Task objective - Reproduce exactly the line with "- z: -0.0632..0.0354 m" and the lines after it. Stop at the last line of the data and include nothing else.

● ● ●

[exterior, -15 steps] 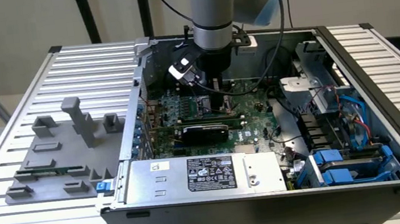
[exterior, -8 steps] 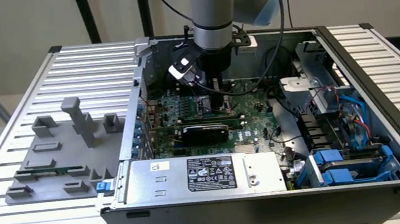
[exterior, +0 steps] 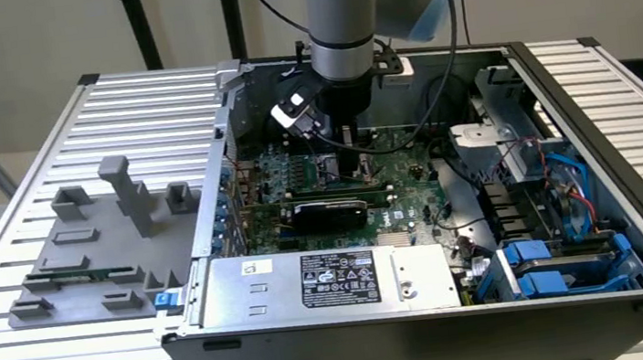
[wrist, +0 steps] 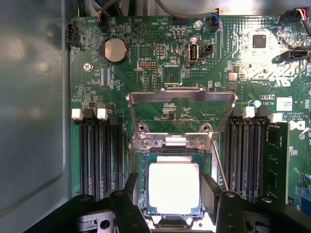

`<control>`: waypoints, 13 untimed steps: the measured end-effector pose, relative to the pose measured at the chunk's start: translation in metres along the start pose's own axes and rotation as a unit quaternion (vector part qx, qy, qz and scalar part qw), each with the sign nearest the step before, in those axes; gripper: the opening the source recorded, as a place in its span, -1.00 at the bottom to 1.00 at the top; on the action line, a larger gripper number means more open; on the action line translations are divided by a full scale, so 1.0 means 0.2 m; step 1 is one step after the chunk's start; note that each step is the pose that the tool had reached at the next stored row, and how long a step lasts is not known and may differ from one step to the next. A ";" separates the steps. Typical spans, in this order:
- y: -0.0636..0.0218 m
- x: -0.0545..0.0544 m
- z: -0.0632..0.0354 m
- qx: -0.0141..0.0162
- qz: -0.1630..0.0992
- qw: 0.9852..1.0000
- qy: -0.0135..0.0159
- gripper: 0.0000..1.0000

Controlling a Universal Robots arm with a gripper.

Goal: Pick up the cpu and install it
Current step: 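Place the cpu into insertion slot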

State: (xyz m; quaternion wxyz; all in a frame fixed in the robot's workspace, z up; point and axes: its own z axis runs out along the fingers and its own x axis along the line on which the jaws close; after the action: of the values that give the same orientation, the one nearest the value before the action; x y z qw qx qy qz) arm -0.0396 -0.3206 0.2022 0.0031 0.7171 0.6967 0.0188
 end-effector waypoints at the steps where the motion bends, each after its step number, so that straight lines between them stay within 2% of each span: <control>1: 0.000 0.00 0.000 0.000 0.000 1.000 0.001 0.25; 13: 0.000 0.00 0.001 -0.001 0.000 1.000 0.010 0.25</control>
State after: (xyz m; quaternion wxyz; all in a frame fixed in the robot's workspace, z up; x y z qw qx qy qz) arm -0.0396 -0.3206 0.2020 -0.0031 0.7170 0.6965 0.0262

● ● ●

Response area -
- z: -0.0632..0.0354 m
- qx: -0.0141..0.0162
- qz: -0.1630..0.0992
- qw: 0.9852..1.0000
- qy: -0.0135..0.0159
- gripper: 0.0000..1.0000

Controlling a Universal Robots arm with a gripper.

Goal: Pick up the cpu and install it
Current step: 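Place the cpu into insertion slot
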
State: (xyz m; quaternion wxyz; all in a frame fixed in the robot's workspace, z up; point and axes: its own z axis runs out along the fingers and its own x axis along the line on which the jaws close; after the action: of the values that give the same orientation, the one nearest the value before the action; x y z qw qx qy qz) arm -0.0396 -0.3206 0.2022 0.0031 0.7171 0.6967 0.0188
 end-effector waypoints at the steps where the motion bends, each after its step number, so that straight lines between them stay within 2% of each span: <control>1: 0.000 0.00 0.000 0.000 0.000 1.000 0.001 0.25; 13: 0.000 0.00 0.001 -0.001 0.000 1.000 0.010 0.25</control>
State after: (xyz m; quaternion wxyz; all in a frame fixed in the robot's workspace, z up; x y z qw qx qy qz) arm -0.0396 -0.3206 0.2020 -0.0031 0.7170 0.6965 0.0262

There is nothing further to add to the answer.